Word for word, retype the tail of the data below, starting with the line that has "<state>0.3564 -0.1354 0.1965" and including the last line.

START Data records

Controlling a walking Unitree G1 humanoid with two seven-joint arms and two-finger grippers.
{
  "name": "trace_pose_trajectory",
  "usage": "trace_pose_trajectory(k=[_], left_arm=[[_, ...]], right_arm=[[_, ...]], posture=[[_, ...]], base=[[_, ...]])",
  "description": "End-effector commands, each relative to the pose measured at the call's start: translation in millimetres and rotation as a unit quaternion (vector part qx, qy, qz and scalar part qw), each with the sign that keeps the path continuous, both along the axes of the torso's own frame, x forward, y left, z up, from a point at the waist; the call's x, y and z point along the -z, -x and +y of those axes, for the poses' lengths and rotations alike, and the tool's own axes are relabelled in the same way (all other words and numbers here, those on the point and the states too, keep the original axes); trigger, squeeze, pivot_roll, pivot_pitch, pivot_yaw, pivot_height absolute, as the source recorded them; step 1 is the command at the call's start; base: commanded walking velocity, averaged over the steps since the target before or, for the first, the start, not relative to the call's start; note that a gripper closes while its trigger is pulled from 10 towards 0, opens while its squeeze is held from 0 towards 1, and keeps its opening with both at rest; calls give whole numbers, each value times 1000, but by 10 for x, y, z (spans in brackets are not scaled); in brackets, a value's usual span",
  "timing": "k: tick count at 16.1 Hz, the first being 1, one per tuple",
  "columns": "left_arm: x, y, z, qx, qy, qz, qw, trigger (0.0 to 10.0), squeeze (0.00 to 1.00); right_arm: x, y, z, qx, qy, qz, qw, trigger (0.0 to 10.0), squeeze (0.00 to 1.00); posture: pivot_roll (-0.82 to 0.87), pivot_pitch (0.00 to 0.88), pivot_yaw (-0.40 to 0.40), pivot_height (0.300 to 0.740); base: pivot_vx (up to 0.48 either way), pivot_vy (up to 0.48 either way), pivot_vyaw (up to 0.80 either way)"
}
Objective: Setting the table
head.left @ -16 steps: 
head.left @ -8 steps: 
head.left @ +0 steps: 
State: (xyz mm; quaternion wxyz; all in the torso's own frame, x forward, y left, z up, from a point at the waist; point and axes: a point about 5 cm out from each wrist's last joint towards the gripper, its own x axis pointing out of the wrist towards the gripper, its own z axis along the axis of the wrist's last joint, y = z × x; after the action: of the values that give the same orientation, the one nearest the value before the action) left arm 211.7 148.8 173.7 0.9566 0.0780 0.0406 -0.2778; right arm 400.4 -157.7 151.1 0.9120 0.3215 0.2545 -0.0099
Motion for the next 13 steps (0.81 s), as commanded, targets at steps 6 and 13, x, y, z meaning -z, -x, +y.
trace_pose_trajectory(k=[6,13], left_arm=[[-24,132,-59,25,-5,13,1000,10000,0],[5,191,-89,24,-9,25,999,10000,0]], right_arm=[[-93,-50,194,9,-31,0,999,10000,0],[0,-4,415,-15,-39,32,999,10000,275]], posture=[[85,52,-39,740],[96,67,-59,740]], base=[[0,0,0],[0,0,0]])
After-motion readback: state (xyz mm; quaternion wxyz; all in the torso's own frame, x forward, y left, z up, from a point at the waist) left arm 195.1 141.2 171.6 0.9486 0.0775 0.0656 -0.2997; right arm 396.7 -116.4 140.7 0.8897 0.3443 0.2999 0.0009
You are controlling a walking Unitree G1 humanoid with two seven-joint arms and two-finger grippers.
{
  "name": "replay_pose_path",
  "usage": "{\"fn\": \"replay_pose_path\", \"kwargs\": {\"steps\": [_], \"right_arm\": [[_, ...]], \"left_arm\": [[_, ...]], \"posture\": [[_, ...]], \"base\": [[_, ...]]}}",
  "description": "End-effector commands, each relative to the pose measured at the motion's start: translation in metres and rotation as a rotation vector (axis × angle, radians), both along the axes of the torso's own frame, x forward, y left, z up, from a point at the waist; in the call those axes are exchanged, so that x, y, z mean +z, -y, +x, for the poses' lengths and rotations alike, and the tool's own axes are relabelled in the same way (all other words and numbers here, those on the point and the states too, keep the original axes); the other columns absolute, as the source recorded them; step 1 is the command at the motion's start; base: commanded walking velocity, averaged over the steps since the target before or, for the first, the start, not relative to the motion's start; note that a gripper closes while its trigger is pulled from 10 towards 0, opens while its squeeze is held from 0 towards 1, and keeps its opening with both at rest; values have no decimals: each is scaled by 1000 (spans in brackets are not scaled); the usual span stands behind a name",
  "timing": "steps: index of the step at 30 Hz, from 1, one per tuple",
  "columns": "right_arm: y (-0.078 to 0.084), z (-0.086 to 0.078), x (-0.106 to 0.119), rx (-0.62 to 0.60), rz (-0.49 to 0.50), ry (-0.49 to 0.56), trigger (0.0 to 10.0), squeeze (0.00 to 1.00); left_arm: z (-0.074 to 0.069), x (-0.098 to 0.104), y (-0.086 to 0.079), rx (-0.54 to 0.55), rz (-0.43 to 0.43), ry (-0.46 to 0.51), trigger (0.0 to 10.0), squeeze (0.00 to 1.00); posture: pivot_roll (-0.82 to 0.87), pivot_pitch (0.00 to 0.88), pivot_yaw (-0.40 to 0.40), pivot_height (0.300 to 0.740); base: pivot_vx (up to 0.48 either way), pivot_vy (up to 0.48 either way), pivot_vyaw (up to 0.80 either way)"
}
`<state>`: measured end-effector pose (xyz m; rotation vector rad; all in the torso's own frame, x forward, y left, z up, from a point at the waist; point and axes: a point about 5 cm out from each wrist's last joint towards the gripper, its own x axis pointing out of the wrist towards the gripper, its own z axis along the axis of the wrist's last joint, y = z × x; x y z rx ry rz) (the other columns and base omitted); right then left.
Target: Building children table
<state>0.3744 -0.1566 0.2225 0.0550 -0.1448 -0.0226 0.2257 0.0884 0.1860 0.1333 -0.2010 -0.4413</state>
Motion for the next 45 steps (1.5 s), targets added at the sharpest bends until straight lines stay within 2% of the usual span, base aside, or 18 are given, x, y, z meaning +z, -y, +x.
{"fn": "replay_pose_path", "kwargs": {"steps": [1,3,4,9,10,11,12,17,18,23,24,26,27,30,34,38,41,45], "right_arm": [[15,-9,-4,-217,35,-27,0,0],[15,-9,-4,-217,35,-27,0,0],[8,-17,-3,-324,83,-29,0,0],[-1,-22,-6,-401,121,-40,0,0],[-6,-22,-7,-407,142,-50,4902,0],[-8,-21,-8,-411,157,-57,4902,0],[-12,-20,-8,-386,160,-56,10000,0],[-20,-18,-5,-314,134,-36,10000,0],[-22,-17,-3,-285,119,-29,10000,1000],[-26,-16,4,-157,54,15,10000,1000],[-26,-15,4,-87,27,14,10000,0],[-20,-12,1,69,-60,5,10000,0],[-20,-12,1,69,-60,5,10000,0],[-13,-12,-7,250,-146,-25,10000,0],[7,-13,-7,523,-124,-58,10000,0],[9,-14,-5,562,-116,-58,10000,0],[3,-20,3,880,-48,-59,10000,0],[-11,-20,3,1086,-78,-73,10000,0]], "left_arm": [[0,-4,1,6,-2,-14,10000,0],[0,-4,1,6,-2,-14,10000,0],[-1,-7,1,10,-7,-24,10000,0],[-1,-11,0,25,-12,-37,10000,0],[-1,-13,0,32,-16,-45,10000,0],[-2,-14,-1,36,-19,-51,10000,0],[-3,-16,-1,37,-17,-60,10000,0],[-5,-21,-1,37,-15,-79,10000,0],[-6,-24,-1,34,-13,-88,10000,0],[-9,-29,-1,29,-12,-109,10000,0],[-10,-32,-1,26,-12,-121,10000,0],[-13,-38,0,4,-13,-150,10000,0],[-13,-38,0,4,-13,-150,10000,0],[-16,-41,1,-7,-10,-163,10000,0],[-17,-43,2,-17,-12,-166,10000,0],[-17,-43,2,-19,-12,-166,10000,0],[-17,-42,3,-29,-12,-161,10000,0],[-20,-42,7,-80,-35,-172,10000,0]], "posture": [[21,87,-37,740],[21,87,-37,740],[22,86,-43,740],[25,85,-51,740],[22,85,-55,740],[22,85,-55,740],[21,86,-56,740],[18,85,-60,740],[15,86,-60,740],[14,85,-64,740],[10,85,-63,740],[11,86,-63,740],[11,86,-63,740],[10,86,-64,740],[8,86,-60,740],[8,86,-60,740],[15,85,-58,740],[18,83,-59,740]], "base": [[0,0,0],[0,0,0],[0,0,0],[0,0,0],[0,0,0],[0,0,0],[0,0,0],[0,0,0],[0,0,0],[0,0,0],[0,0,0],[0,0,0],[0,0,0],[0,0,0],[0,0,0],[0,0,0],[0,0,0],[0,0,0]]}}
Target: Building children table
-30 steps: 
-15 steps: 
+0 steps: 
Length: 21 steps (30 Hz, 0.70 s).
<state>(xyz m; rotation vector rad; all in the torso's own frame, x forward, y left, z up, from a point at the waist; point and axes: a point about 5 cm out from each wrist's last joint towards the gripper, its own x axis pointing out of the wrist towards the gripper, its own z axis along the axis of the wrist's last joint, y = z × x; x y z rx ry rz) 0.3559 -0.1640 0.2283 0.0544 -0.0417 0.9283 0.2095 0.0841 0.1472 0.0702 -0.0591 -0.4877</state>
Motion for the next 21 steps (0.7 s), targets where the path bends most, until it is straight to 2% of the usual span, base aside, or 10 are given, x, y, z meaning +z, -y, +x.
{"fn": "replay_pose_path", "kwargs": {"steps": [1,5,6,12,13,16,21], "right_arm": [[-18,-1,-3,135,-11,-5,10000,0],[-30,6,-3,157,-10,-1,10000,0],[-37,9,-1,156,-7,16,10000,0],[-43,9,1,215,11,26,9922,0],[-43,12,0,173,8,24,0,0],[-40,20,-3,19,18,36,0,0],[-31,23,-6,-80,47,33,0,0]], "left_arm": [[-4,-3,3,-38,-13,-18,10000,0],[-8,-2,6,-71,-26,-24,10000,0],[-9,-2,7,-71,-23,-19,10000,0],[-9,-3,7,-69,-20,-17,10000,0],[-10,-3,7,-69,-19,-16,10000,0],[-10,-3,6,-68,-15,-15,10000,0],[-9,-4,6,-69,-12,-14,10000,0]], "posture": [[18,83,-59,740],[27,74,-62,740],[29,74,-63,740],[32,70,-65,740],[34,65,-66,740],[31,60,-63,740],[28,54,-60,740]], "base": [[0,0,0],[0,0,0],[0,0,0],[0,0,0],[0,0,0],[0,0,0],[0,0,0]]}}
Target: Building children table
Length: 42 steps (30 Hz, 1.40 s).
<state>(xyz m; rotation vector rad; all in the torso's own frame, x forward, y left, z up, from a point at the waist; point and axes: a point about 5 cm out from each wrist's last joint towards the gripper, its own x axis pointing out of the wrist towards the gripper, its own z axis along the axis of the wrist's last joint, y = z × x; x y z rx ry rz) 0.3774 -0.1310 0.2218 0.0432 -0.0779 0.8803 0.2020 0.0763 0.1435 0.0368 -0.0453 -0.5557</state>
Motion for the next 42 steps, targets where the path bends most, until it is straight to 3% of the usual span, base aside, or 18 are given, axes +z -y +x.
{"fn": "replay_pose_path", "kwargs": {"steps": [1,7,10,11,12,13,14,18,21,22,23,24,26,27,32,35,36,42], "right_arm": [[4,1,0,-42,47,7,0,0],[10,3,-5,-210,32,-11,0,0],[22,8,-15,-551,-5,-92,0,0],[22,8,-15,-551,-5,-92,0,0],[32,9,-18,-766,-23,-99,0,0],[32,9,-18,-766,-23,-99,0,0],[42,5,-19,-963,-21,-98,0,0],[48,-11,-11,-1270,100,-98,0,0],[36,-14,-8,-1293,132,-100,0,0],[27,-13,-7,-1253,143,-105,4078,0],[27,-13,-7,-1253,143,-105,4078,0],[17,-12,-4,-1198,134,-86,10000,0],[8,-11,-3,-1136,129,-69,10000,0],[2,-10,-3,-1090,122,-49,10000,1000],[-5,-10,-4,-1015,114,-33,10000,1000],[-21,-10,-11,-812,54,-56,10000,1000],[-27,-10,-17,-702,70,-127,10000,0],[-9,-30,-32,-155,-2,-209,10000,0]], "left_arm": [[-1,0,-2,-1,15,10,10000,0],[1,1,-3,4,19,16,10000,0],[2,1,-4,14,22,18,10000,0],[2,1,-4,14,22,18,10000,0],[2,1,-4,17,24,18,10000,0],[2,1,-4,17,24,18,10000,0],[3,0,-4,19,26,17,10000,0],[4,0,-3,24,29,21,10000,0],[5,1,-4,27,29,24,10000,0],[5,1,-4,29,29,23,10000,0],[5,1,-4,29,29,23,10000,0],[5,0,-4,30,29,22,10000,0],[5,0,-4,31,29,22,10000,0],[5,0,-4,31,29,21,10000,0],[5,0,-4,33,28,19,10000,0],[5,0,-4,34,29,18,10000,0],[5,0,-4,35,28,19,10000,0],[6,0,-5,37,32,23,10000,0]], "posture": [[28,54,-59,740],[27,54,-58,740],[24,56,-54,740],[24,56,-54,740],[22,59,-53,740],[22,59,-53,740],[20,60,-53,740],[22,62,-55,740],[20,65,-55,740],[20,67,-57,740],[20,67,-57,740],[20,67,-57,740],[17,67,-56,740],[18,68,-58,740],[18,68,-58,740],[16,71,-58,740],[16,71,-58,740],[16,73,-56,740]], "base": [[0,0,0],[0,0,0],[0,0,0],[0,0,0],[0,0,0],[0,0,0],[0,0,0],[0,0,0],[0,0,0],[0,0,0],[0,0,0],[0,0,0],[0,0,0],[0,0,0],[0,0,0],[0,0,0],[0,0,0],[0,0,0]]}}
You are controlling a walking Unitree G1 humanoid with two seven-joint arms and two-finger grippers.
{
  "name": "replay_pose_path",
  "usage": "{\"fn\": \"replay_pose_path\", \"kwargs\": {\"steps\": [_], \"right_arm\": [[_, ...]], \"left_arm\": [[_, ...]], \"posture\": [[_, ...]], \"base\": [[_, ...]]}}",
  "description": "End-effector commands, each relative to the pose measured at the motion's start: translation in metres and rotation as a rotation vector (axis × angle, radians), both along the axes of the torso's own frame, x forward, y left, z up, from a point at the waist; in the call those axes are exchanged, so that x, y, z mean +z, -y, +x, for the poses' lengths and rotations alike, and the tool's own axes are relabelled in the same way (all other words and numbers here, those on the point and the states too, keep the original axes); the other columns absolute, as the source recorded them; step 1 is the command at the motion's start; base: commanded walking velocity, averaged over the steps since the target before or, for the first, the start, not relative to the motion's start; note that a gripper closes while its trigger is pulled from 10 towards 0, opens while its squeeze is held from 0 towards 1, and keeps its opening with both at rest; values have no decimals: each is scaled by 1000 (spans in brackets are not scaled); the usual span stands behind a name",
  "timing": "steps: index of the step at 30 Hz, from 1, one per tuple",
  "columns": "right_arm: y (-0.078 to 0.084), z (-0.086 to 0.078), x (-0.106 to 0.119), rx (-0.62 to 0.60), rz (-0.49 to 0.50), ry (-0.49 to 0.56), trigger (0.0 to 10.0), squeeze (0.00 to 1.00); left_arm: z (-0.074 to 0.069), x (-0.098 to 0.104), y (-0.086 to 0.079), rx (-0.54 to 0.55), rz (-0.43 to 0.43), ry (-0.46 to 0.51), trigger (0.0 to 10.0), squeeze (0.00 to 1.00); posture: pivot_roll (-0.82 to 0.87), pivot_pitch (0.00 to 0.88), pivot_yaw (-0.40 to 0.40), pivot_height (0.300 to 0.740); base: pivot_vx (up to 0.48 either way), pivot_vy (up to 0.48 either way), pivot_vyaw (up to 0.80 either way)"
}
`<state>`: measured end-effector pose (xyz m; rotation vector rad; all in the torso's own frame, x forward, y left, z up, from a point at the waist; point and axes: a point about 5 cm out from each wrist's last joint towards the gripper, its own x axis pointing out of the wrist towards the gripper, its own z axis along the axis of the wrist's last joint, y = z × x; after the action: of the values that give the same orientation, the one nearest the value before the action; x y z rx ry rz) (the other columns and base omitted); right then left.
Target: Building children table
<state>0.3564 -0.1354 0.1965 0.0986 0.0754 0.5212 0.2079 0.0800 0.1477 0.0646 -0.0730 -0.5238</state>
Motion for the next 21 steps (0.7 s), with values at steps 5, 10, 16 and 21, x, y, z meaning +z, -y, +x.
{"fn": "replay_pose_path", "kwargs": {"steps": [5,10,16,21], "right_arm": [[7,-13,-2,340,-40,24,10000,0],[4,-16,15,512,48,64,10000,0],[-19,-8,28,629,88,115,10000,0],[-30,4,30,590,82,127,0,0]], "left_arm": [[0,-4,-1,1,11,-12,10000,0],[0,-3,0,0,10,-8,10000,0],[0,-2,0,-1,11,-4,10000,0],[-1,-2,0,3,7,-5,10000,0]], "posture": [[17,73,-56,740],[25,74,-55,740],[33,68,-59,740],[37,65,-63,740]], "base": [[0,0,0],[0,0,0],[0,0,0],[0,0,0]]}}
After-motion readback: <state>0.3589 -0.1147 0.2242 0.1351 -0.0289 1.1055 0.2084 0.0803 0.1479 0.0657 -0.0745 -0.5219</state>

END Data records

Response to the exercise
<state>0.3564 -0.1354 0.1965 0.0986 0.0754 0.5212 0.2079 0.0800 0.1477 0.0646 -0.0730 -0.5238</state>
Motion for the next 21 steps (0.7 s), with values at steps 5, 10, 16 and 21, x, y, z meaning +z, -y, +x.
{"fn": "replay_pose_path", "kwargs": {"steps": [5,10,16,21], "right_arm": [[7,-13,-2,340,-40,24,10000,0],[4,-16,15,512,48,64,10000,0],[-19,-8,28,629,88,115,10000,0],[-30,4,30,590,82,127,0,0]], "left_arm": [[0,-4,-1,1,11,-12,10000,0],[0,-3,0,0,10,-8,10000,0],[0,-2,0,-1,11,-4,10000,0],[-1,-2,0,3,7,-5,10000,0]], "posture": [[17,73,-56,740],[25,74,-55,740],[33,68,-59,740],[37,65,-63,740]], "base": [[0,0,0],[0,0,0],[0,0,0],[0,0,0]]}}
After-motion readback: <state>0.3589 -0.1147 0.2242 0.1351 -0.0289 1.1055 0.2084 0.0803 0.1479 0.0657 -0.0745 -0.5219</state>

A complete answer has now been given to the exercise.